WHAT IS BEING ASKED >> Reproduce the listing below as it stands. Leave out each image.

DATA SEGMENT >>
·····

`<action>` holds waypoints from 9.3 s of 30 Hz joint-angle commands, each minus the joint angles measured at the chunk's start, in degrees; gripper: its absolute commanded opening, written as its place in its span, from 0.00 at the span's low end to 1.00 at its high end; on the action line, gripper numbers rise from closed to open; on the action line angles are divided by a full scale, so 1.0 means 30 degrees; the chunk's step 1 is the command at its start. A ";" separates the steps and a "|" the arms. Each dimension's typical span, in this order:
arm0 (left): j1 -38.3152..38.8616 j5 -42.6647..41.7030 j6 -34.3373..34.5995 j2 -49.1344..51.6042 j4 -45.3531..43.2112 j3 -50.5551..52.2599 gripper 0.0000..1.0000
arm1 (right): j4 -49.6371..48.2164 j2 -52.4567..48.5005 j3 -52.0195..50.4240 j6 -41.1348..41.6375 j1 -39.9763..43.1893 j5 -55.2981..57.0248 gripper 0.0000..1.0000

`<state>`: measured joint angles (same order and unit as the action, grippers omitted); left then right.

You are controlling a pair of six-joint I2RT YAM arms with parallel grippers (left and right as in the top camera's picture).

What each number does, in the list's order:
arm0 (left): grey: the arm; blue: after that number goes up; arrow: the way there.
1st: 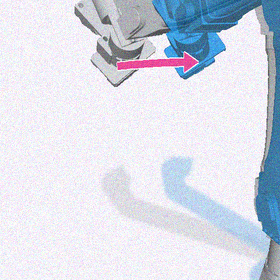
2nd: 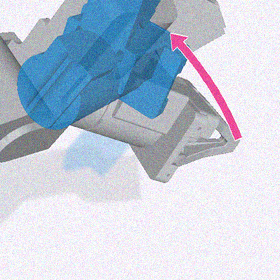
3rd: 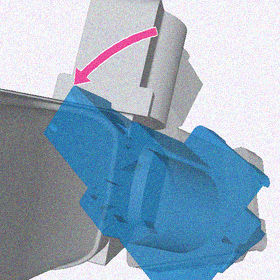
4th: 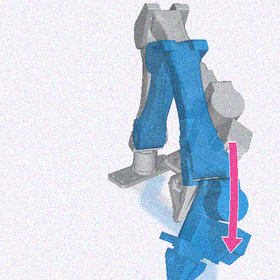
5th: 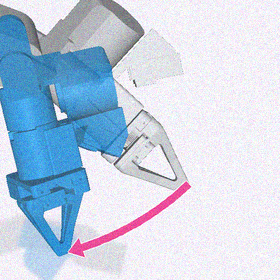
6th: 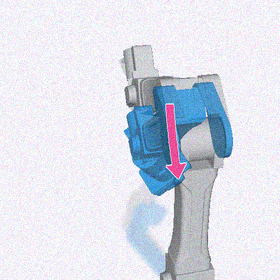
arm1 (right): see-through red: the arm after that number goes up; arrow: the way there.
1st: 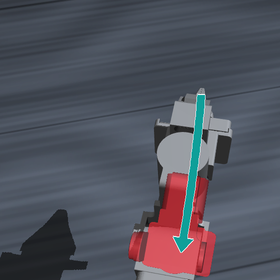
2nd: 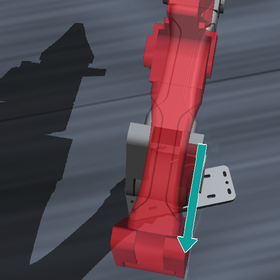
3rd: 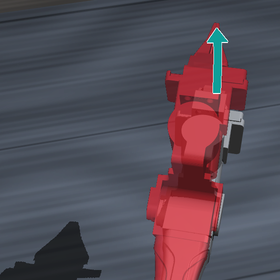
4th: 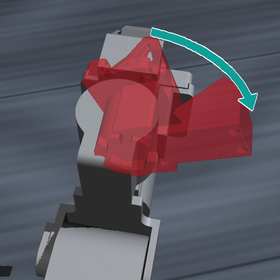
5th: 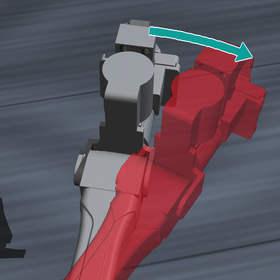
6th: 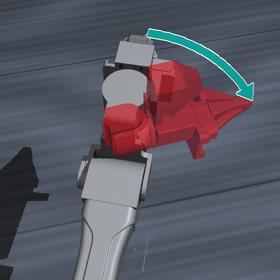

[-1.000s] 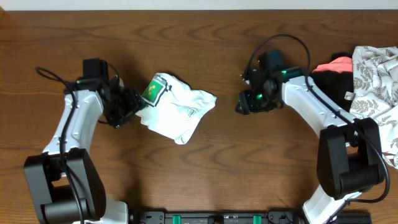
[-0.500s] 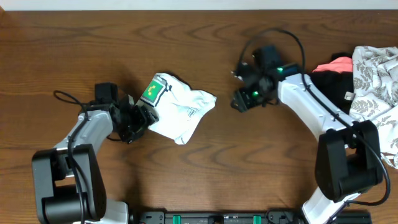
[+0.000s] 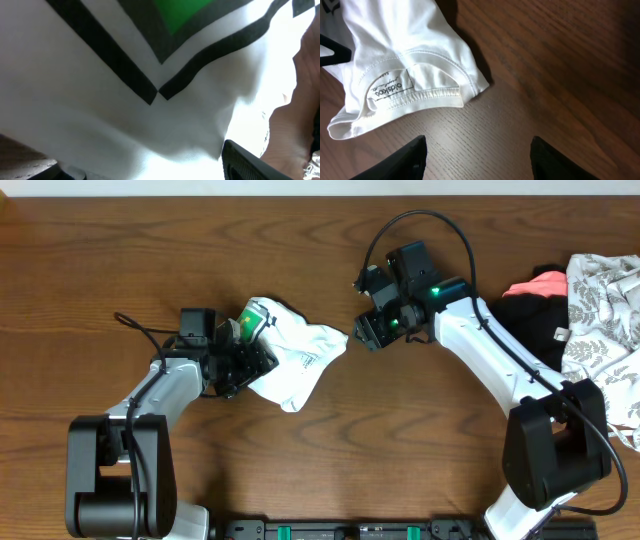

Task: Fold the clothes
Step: 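Grasp the T-shirt bundle's left side with the left gripper, then lift and carry the T-shirt bundle to the far left edge with left gripper, then lower and press the T-shirt bundle down at the left edge, then release the T-shirt and retract the left gripper toward the base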

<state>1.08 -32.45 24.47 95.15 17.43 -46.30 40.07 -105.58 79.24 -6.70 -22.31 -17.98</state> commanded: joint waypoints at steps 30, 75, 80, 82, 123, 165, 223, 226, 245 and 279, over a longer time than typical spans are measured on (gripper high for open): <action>0.1698 0.3198 0.7227 0.1829 -0.9989 0.3504 0.19 | 0.0313 -0.1093 0.0197 -0.1712 -0.1209 0.0488 0.66; -1.0076 0.8131 0.5115 -0.2237 -1.2145 0.0204 0.06 | 0.4452 0.5231 0.0197 -0.1362 0.2222 0.2361 0.68; -1.1132 0.8131 0.6521 -0.0845 -1.0877 0.0211 0.06 | 0.4452 0.5224 0.0197 -0.1362 0.2222 0.2361 0.68; -1.1417 0.8131 0.6819 -0.0517 -1.0426 0.0211 0.06 | 0.4452 0.5224 0.0197 -0.1355 0.2222 0.2361 0.68; -1.1868 0.4685 0.6856 -0.6419 -0.7395 0.0204 0.08 | 0.4510 0.4524 -0.0459 -0.1355 0.2339 0.2492 0.71; -1.0535 1.7558 0.0306 0.6499 -0.3483 -0.2113 0.13 | 0.4772 0.4524 -0.0459 -0.0495 0.2295 0.2346 0.71; -0.8808 1.4637 -0.0648 0.5829 -0.0036 -0.4248 0.06 | 0.5457 0.4524 -0.0459 -0.0255 0.2288 0.2266 0.70; -0.8808 1.3821 -0.0648 0.6025 -0.1916 -0.4248 0.06 | 0.5450 0.4524 -0.0459 -0.0197 0.2288 0.1916 0.70; -0.8794 0.8939 -0.1530 0.2528 -0.4226 -0.6258 0.86 | 0.5289 0.4524 -0.0459 -0.0146 0.2288 0.1858 0.76; -0.0364 0.7512 -0.6936 -0.7264 0.7468 -0.6040 0.98 | 0.4058 0.8298 -0.1056 0.2433 0.6878 0.1719 0.99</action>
<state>0.01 -7.46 4.43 78.26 39.40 -64.40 51.75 -87.22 77.01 -0.21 -2.09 -12.05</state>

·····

RESPONSE BOX >>
`<action>` holds waypoints from 9.3 s of 30 Hz joint-angle commands, each minus the joint angles measured at the chunk's start, in degrees; gripper: its absolute commanded opening, written as its place in its span, from 0.00 at the span's low end to 1.00 at its high end; on the action line, gripper numbers rise from closed to open; on the action line angles are divided by a full scale, so 1.0 means 30 degrees; the chunk's step 1 is the command at its start. A ";" separates the steps and a "|" the arms. Each dimension's typical span, in this order:
arm0 (left): j1 -38.3152..38.8616 j5 -42.6647..41.7030 j6 -34.3373..34.5995 j2 -49.1344..51.6042 j4 -45.3531..43.2112 j3 -50.5551..52.2599 gripper 0.0000..1.0000
arm1 (right): j4 -49.6371..48.2164 j2 -52.4567..48.5005 j3 -52.0195..50.4240 j6 -41.1348..41.6375 j1 -39.9763..43.1893 j5 -55.2981..57.0248 gripper 0.0000..1.0000

`<state>`: measured joint angles (same order and unit as the action, grippers omitted); left then right.

You are controlling a pair of six-joint I2RT YAM arms with parallel grippers (left and right as in the top camera's picture).

What each number does, in the list's order:
arm0 (left): grey: the arm; blue: after that number goes up; arrow: the way there.
1st: 
2nd: 
3rd: 
4th: 
5th: 
6th: 
arm1 (right): see-through red: the arm after that number goes up; arrow: the way there.
1st: 
2nd: 
3rd: 
4th: 
5th: 
6th: 

[-1.000s] 
[-0.500s] 
[+0.000s] 

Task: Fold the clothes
Step: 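Grasp the T-shirt bundle's left side with the left gripper, then lift and carry the T-shirt bundle to the far left edge with left gripper, then lower and press the T-shirt bundle down at the left edge, then release the T-shirt and retract the left gripper toward the base
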
<state>1.08 -32.45 24.47 95.15 17.43 -46.30 40.07 -105.58 79.24 -6.70 -22.31 -17.98</state> commanded: joint waypoints at steps 30, 75, 80, 82, 123, 165, 223, 226, 245 and 279, over a longer time than typical spans are measured on (gripper high for open): <action>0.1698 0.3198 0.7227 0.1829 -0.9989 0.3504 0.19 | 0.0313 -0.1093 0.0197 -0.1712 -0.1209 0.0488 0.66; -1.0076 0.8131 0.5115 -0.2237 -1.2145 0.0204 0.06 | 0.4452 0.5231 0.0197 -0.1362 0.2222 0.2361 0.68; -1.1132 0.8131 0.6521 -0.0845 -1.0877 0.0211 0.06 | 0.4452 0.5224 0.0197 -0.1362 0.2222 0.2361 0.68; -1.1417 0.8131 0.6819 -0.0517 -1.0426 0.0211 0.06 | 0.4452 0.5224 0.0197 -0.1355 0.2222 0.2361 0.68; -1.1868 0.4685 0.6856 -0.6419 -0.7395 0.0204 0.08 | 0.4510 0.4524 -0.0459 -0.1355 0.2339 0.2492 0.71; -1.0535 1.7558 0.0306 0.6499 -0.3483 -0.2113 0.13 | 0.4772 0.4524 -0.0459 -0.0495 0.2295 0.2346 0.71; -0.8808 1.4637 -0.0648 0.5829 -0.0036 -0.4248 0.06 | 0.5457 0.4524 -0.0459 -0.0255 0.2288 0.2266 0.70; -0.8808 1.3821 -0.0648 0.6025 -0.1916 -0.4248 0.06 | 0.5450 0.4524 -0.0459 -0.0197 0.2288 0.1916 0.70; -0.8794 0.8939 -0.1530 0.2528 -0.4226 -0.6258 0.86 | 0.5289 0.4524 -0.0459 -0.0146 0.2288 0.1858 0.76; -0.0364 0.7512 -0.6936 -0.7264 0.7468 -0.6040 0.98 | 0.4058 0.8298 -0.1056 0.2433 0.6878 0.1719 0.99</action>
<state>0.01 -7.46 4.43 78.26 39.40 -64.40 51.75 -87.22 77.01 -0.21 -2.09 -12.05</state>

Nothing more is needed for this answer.